## Work task
Give the entries again, word for word.

(Collected data)

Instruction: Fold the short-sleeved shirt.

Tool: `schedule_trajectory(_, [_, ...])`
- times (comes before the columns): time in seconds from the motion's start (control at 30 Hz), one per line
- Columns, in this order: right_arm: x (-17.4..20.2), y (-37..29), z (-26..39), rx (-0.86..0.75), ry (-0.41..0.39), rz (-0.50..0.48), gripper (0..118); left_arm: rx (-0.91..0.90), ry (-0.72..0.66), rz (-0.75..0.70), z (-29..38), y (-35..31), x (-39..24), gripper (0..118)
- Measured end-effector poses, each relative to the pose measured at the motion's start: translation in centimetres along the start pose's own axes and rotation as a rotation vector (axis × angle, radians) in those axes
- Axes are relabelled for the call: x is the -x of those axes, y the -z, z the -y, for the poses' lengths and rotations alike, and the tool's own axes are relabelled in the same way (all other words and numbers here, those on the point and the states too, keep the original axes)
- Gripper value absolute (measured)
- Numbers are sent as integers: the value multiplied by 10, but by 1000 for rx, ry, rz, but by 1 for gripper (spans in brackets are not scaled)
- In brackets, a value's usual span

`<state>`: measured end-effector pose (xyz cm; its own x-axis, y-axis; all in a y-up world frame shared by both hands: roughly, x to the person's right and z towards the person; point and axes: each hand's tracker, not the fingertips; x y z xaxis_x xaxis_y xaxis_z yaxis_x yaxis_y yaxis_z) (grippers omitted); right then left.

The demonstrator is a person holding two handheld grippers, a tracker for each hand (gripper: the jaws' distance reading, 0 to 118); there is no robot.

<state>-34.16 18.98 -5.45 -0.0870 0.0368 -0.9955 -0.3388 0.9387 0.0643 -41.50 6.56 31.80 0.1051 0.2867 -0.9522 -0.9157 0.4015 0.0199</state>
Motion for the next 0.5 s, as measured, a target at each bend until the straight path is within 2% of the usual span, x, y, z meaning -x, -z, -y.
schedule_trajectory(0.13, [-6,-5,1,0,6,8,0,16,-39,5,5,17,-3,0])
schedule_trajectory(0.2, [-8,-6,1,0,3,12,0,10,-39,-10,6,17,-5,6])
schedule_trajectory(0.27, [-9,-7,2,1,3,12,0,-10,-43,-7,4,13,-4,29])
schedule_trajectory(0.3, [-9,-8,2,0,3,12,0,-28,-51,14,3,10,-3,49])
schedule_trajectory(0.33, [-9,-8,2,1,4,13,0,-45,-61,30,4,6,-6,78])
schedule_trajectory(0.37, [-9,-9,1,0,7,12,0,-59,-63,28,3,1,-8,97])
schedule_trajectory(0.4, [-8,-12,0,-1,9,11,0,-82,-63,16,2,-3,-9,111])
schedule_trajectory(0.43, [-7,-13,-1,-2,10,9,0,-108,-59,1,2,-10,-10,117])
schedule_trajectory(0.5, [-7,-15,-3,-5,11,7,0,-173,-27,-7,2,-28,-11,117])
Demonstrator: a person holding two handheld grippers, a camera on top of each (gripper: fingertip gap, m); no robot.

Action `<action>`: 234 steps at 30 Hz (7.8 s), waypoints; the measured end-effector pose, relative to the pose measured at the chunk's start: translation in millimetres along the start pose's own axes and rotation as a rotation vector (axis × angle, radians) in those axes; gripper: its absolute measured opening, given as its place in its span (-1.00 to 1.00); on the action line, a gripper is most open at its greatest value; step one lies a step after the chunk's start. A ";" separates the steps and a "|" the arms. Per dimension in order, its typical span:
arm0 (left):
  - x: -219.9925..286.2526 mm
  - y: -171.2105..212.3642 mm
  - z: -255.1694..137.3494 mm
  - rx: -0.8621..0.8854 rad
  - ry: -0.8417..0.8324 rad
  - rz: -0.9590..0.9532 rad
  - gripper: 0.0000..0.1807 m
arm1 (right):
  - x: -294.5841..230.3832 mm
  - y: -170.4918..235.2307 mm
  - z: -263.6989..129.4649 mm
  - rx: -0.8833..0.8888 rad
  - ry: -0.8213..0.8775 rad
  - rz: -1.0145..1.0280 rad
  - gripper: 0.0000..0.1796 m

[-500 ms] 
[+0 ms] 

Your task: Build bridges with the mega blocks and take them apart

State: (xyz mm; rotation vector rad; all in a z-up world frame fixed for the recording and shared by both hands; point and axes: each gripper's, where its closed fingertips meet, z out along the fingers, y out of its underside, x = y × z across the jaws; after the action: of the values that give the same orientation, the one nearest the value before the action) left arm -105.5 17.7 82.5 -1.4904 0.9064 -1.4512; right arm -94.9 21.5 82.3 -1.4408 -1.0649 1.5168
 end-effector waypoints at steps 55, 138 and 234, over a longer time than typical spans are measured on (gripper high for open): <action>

## Response for this exercise
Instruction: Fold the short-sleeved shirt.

Tool: `schedule_trajectory(_, [_, ...])`
- times (comes before the columns): time in seconds from the motion's start (control at 30 Hz), one per line
- Columns, in this order: right_arm: x (-17.4..20.2), y (-37..29), z (-26..39), rx (-0.86..0.75), ry (-0.41..0.39), rz (-0.50..0.48), gripper (0..118); left_arm: rx (-0.91..0.90), ry (-0.72..0.66), rz (-0.75..0.70), z (-29..38), y (-35..31), x (-39..24), gripper (0..118)
- Measured end-effector poses, each relative to the pose measured at the motion's start: translation in centimetres along the start pose's own axes and rotation as a rotation vector (axis × angle, radians) in those axes
- Axes are relabelled for the call: x is the -x of those axes, y the -z, z the -y, for the poses' lengths and rotations alike, and the tool's own axes are relabelled in the same way (all other words and numbers here, those on the point and the states too, keep the original axes)
- Gripper value absolute (measured)
- Numbers are sent as integers: the value multiplied by 10, but by 1000 for rx, ry, rz, but by 1 for gripper (spans in brackets are not scaled)
- In brackets, a value's usual span

`<state>`: measured end-effector pose (xyz cm; its own x-axis, y-axis; all in a y-up world frame shared by both hands: roughly, x to the person's right and z towards the person; point and axes: each hand's tracker, not the fingertips; x y z xaxis_x xaxis_y xaxis_z yaxis_x yaxis_y yaxis_z) (grippers omitted); right then left.

The demonstrator is a person holding two handheld grippers, a tracker for each hand (gripper: the jaws' distance reading, 0 to 118); there is no robot.

<state>-34.16 18.98 -5.45 -0.0870 0.0368 -0.9955 -0.3388 0.9387 0.0643 -41.50 6.56 31.80 0.1051 0.2867 -0.9522 -0.9157 0.4015 0.0199</state>
Motion for the next 0.5 s, as measured, a target at each bend until the straight path is within 2% of the usual span, x, y, z meaning -x, -z, -y.
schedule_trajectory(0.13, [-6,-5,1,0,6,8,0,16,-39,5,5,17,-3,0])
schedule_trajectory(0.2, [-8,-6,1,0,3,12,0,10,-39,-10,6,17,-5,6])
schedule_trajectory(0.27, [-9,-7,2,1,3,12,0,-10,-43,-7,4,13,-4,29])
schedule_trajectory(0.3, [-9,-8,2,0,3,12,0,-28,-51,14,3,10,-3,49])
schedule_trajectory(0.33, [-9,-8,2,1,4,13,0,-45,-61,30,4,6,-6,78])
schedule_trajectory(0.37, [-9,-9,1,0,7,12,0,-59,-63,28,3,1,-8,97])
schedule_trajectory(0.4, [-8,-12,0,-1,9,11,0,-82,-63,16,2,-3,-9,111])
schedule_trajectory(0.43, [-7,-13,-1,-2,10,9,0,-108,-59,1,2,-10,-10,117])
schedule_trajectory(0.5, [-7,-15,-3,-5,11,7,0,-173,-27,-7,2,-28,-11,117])
Demonstrator: a person holding two handheld grippers, a camera on top of each (gripper: fingertip gap, m); no robot.

Action `<action>`: 234 steps at 30 Hz (7.8 s), waypoints; the measured end-effector pose, relative to the pose measured at the chunk's start: translation in millimetres along the start pose's own axes and rotation as a rotation vector (axis × angle, radians) in those axes; gripper: its absolute measured opening, given as its place in its span (-1.00 to 1.00); on the action line, a gripper is most open at its greatest value; step one lies a step after the chunk's start. A ";" separates the steps and a "|" the arms. Per dimension in order, its typical span:
arm0 (left):
  - x: -219.9925..286.2526 mm
  - y: -171.2105..212.3642 mm
  - z: -255.1694..137.3494 mm
  - rx: -0.8621..0.8854 rad
  - ry: -0.8417..0.8324 rad
  - rz: -0.9590..0.9532 rad
  - gripper: 0.0000..0.1807 m
arm1 (right):
  - x: -294.5841..230.3832 mm
  - y: -170.4918..235.2307 mm
  - z: -263.6989..129.4649 mm
  - rx: -0.8833..0.8888 rad
  - ry: -0.8213..0.8775 rad
  - rz: -1.0145..1.0280 rad
  - gripper: 0.0000..0.1796 m

[-500 ms] 
[+0 ms] 

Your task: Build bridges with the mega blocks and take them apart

State: (xyz mm; rotation vector rad; all in a z-up world frame fixed for the recording and shared by both hands; point and axes: each gripper's, where its closed fingertips meet, z out along the fingers, y out of its underside, x = y × z across the jaws; after the action: of the values that give the same orientation, the one nearest the value before the action) left arm -105.5 17.7 82.5 -1.4904 0.9064 -1.4512; right arm -94.9 21.5 82.3 -1.4408 -1.0649 1.5168
 end-effector waypoints at steps 55, 138 and 234, over a longer time than typical spans are measured on (gripper high for open): <action>

This completes the requested output.